Хотя и они признавали ее поломанным мечом.
Псевдоджинчурики была буквально обречена. Ее психологическая травма поставила крест на материнстве, так как в младенце, названном Наруто, она видела лишь его отца — Минато. И пускай Минато был признан невиновным, а все его слова — словами обмана, провоцирующе сказанными Шоураем-Контролером, сдвига Кушины это не изменило. Поэтому маленький Наруто воспитывался в приюте, как просто Наруто Узумаки — одна из жертв войны.
И только Обито был со всем этим не согласен. Настолько сильно, что ни дня не позволял Кушине-сан пробыть одной. Настолько, что посещал маленького Наруто даже тогда, когда он сильно болел. А он часто болел, из-за того, что родился недоношенным. Обито было плевать. Он собирался стать Хокаге, а Хокаге не должен бросать своих близких и близких тех, кого близким считал.
Его священная обязанность даже не томила, но была стимулом.

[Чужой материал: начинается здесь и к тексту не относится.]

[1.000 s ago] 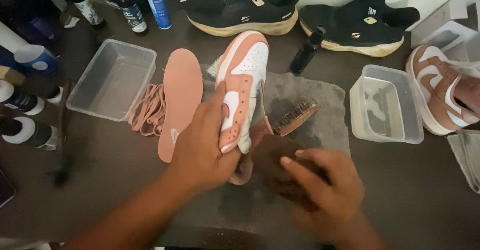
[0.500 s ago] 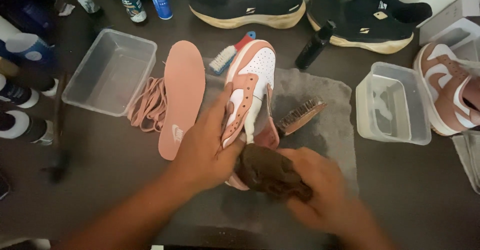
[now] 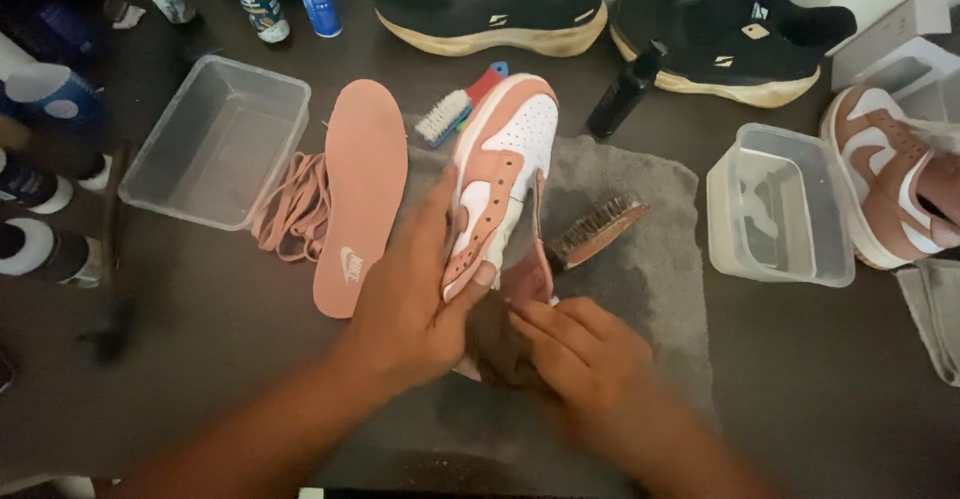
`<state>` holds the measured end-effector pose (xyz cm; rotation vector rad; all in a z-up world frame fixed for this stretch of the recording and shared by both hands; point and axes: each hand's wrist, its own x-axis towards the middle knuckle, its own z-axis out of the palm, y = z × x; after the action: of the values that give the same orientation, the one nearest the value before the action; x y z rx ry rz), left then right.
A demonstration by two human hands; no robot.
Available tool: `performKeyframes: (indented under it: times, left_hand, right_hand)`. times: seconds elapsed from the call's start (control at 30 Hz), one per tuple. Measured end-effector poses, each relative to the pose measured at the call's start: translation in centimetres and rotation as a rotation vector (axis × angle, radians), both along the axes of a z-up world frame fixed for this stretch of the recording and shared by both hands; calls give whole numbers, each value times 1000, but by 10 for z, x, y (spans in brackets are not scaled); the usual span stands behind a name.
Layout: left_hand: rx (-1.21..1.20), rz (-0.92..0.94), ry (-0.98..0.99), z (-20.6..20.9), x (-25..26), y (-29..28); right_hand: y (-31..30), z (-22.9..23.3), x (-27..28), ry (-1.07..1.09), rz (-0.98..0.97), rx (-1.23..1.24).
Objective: The person cleans a pink and white sneaker using a brush and a cloth. They scrub the upper and sides of the shoe, dip the brush into water, and wipe the surface with a cloth. The insole and laces are removed and placed on the table.
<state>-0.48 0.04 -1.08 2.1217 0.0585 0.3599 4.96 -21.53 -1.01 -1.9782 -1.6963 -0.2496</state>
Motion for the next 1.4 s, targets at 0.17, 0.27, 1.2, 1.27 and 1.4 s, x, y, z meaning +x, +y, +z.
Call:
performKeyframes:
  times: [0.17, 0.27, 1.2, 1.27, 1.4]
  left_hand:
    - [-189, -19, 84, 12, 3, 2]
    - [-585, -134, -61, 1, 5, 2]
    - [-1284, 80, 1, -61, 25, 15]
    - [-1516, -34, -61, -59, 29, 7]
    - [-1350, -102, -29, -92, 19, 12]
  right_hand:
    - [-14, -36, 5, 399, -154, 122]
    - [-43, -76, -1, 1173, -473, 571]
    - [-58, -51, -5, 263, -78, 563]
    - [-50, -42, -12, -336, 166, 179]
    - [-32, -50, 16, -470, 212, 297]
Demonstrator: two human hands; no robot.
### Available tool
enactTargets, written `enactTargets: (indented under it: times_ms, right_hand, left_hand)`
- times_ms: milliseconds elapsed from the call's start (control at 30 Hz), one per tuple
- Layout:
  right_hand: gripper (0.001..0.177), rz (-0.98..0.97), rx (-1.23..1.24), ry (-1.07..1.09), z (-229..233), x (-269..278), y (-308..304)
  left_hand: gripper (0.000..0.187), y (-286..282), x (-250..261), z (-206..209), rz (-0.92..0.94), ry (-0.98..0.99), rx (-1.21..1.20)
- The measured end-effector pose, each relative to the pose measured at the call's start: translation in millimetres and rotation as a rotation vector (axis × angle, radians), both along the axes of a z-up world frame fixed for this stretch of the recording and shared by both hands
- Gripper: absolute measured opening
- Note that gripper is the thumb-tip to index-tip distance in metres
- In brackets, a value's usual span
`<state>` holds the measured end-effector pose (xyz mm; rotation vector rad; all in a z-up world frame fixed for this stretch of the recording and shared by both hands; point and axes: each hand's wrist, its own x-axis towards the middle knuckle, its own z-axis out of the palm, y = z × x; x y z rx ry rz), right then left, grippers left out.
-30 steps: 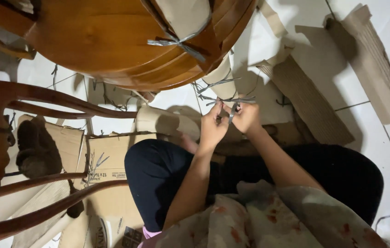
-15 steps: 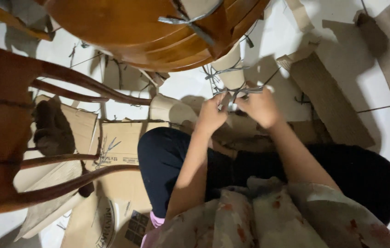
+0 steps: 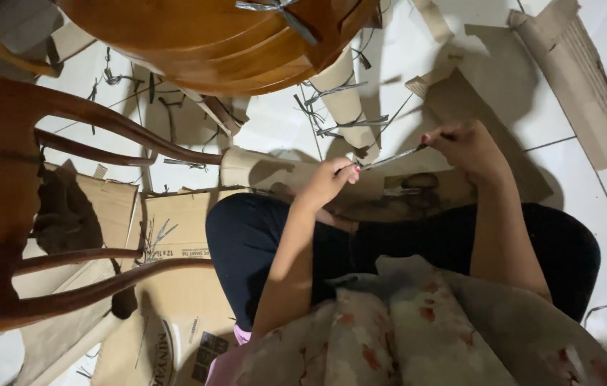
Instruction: Wrapping cardboard around the legs of a wooden chair and tying it with string for protection during transport.
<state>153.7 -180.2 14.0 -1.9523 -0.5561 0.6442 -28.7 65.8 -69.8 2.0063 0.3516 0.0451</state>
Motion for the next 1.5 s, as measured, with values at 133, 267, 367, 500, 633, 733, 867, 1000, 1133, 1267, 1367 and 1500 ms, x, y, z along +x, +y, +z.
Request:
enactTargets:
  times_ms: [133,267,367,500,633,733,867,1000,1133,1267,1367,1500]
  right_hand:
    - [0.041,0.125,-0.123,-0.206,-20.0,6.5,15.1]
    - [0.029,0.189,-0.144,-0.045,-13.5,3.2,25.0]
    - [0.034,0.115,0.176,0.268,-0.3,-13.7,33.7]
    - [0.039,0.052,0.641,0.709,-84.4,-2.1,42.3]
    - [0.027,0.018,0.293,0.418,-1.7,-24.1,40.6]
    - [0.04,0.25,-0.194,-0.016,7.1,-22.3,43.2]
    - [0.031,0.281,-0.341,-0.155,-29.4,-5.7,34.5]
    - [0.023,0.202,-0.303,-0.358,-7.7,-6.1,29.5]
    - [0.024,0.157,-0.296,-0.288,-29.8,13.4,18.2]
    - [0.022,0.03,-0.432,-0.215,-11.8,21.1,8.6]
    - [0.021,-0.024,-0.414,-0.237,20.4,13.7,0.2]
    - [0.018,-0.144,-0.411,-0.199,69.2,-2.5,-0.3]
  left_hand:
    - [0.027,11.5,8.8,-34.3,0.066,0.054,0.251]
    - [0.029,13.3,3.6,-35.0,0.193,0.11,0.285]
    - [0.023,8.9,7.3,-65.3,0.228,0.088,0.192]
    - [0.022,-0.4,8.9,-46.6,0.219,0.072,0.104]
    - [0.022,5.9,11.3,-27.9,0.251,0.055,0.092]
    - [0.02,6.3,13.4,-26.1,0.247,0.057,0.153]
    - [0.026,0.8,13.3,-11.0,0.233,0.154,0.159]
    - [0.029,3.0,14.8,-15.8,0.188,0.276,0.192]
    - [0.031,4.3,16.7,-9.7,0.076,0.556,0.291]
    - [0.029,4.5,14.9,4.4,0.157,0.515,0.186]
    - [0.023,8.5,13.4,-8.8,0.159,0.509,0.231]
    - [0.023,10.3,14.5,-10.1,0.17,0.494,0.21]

И как-то понемногу он… изменился. В тренировках он проводил все свободное время, а все его занятое время проходило близ реабилитирующейся псевдоджинчурики и ее сына. Ну и в миссиях, конечно. Так, постепенно, Рин превратилась в верную напарницу, а Какаши в надежного друга. Из любви и соперника…
А настоящей любовью как-то так стала Кушина-сан. А роль соперника принял враг, которого все знали под именем Шоурай.
— Хорошо, Цунаде-сама, — голос Обито, справившегося со смущением стал тверд. — Если вам угодно слушать мою болтовню. Потому что, повторяю вам, ничего нового я вам не скажу. Кушина-сан поправляется. Верно. И уже совсем скоро я планирую устроить ей встречу с Наруто. Хотя… Наруто еще совсем маленький, но это будет полезно и для него. А уж для нее насколько — вы не представляете.
— Возможно, — Цунаде вздохнула. — Като дает это под твою ответственность. Но я тебя убедительно прошу повременить как можно дольше. Как можно.
— Затишье, — буквально непроизвольно вырвалось у Обито.
— Что?
Взгляд последней из Сенджу сделался холодным, но во всем остальном она сохранила вид хозяина, радушно принимающего у себя гостя. Но Шаринган Обито нельзя было этим обмануть. Он видел практически все.
— Так говорят, — ответил он. — Затишье. И ваши слова о том, что нужно повременить. Ученым, мне, всем. Цунаде-сама, затишье бывает перед бурей. Вы что-то знаете об этом?
Он говорил даже не о затишье, а о застое. О застое, который заметили опытные шиноби примерно год назад. Том самом застое, который буквально заморозил видимый мир на двадцать четыре месяца. Но Обито чувствовал, что помимо мира видимого, есть мир невидимый. И тот невидимый мир готовит нечто серьезное.